You can’t ignore reality and expect things to work.
Competence matters.
Preparation matters.
Systems matter.
The Peter Principle is a warning.
And it’s a valid one.
I wrote on it nine years ago in my blog, if you are interested. (Read it here)

The Peter Potential
Then there’s Peter the Apostle.
And this is where things get interesting.
Because if you look at Peter through a purely “Peter Principle” lens, he never should have been called.
He wasn’t ready.
He didn’t have it all together.
He made mistakes—big ones.
And yet, Christ didn’t wait for Peter to become capable before calling him.
He called him into capability.
That’s the Peter Potential.
Not who Peter was in the moment. But who he could become through discipleship, correction, experience, and grace.
So Which One Is True?
Both!
And that’s where I’ve been sitting on this flight, thinking.
In business, promoting someone beyond their capacity can break a system.
In discipleship, calling someone beyond their capacity is often exactly how God builds them.
That’s not a contradiction.
That’s a distinction.
And if you miss it, you’ll either:
run a business on hope instead of structure
or live your life afraid to step into what God is asking of you
Neither works.

What This Means for Me (and Maybe You)
There are a few things I’m trying to hold onto right now.
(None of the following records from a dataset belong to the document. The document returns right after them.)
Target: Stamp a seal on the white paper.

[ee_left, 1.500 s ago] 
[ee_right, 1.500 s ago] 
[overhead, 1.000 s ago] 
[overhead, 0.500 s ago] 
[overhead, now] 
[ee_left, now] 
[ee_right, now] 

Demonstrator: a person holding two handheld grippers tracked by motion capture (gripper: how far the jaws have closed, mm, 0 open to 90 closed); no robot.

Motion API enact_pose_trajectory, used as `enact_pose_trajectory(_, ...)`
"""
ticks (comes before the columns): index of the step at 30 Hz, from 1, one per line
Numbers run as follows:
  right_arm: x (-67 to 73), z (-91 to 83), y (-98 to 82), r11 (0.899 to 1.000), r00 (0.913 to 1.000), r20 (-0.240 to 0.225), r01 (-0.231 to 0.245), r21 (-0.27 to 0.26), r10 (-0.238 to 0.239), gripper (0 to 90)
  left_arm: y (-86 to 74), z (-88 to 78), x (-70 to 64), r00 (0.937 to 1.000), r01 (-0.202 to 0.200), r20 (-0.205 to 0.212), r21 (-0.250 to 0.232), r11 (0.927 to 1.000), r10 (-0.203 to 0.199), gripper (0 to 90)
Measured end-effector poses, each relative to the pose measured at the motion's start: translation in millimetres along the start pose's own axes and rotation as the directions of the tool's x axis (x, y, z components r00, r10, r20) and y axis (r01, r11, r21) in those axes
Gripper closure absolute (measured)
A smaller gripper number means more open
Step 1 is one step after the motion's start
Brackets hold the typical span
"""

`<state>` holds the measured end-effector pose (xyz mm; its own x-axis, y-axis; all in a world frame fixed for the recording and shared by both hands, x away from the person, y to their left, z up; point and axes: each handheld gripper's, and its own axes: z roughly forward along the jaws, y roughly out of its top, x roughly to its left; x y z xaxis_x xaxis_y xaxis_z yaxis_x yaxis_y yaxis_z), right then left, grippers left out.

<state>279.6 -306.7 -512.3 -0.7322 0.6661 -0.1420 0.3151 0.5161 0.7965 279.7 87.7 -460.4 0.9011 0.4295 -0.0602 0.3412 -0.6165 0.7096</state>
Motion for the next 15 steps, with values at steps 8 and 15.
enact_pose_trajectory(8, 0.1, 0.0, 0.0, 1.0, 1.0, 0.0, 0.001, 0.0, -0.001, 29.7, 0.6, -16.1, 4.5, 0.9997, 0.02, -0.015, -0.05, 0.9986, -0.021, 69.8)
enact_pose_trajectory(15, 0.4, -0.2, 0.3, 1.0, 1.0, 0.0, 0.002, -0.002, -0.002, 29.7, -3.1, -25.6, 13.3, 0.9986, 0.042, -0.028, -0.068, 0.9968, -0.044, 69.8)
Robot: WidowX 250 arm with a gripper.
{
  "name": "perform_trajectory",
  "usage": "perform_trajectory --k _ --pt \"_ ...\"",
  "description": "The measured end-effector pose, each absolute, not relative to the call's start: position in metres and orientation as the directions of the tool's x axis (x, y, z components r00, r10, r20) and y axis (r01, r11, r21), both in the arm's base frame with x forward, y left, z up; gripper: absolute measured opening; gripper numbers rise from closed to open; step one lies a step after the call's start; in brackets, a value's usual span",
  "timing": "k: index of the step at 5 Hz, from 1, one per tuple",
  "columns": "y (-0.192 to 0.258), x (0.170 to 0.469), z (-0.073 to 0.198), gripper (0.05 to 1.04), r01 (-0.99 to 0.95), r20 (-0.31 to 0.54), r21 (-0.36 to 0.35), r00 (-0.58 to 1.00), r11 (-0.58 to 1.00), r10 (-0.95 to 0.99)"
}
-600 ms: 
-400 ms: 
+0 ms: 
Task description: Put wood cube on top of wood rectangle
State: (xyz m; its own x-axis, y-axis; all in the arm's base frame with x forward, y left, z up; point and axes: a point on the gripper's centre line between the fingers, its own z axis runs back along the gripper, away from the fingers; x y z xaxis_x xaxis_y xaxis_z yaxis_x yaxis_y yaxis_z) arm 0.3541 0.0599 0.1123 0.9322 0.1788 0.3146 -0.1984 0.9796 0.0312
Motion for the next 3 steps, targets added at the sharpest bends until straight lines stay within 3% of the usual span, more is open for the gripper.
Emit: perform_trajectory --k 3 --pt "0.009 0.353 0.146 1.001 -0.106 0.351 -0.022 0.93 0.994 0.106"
1. Competence is my responsibility.
In business, I don’t get to ignore reality. If I step into something I’m not prepared for, I need to learn, adapt, and get better—quickly.
Hope is not a strategy.
Effort, discipline, and truth are.
2. Calling doesn’t wait for readiness.
In life, God will ask things of me before I feel fully capable. That doesn’t mean I’m unqualified.
It means I’m being developed.
3. Pressure reveals, but it can also refine.
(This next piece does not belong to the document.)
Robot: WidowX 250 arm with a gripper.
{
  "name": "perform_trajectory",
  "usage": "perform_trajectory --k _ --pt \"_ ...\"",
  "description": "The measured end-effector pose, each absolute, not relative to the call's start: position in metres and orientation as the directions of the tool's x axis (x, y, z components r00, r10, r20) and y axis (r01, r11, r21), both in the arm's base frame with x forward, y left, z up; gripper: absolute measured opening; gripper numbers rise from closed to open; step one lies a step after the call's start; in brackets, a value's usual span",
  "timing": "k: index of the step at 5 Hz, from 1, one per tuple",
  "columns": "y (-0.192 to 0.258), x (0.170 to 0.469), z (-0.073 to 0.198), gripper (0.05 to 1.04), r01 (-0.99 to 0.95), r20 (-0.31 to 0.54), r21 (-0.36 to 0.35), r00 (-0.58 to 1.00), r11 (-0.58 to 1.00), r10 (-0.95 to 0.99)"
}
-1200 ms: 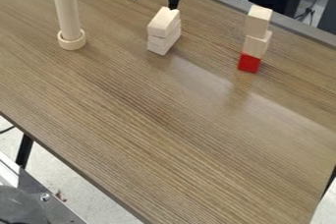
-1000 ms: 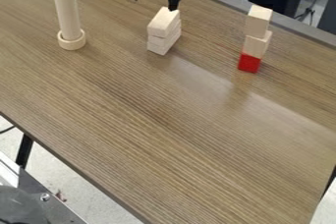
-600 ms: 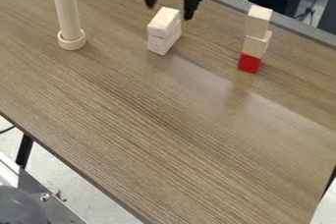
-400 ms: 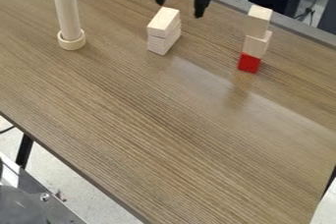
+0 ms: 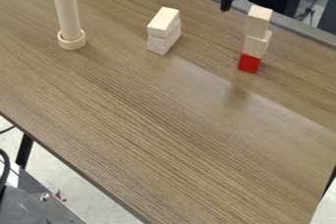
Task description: Put wood cube on top of wood rectangle
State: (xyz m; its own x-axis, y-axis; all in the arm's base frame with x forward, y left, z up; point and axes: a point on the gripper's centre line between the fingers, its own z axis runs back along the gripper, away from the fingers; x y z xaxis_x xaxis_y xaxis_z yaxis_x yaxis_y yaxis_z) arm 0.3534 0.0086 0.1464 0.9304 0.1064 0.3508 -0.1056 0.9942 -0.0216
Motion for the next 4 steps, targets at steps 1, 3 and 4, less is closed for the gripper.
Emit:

The pressure I feel right now—it can expose weaknesses. Or it can build strength.
That depends on how I respond.
4. I have to tell the truth—to myself first.
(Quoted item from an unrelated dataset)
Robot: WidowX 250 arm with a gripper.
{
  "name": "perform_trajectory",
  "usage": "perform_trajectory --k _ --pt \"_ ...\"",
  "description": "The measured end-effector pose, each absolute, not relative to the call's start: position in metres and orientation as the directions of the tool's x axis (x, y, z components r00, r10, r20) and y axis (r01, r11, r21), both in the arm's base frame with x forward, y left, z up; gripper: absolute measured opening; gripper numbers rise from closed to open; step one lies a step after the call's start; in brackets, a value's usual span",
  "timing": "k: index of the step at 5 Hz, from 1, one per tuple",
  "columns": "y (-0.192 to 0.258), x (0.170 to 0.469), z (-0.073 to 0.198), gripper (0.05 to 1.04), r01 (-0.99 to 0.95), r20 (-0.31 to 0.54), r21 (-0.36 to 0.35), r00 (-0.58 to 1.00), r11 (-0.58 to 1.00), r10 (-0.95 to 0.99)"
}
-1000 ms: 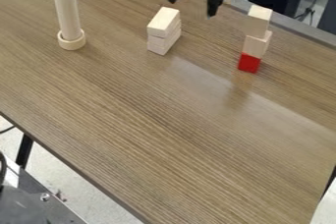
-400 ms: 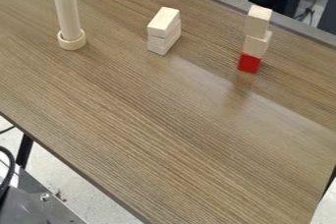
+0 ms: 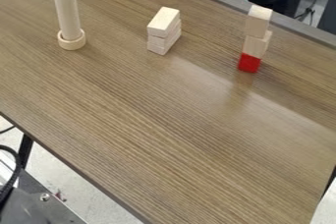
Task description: Put wood cube on top of wood rectangle
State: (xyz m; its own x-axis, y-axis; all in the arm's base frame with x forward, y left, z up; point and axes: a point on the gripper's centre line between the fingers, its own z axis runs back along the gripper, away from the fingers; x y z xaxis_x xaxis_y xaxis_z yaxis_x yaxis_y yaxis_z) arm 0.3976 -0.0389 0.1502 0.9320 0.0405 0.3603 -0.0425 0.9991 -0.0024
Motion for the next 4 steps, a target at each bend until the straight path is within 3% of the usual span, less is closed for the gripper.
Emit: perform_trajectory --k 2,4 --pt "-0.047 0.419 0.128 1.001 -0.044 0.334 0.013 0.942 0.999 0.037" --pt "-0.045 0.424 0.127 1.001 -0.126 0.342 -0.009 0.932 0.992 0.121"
Am I in over my head because I ignored reality? Or am I being stretched because I’m growing?
Those are not the same thing.
And if I can’t answer that honestly, I’ll struggle in both arenas.
Where This Lands Right Now
Gretchen is stepping into something she isn’t fully prepared for.
That’s not a criticism. That’s the point. She’s going because she feels called. Because she believes it’s what the Lord wants her to do.
There’s something powerful about hearing your daughter say, quietly and confidently,
“I know I am doing exactly what God wants of me.”
I don’t know that there’s a better feeling than that. You don’t have to believe what I believe, but you can find respect in conviction. I know I do.
At the same time, I’m here, in my own responsibilities, carrying weight that doesn’t go away just because life gets emotional.
That’s the season.
The best of times.
The worst of times.
And right in the middle of it, I’m trying to become something better than I was yesterday.
Two Peters
The Peter Principle reminds me to be grounded in truth.
To build correctly. To prepare. To not ignore reality just because I want something to work.
The Peter Potential reminds me that I’m not finished.
That I can grow. That God is patient. And that being called forward is not the same thing as being exposed.
I need both.
We probably all do.
Because life will promote you before you feel ready.
And God will call you before you feel capable.
The difference is whether you’re willing to do the work required in each.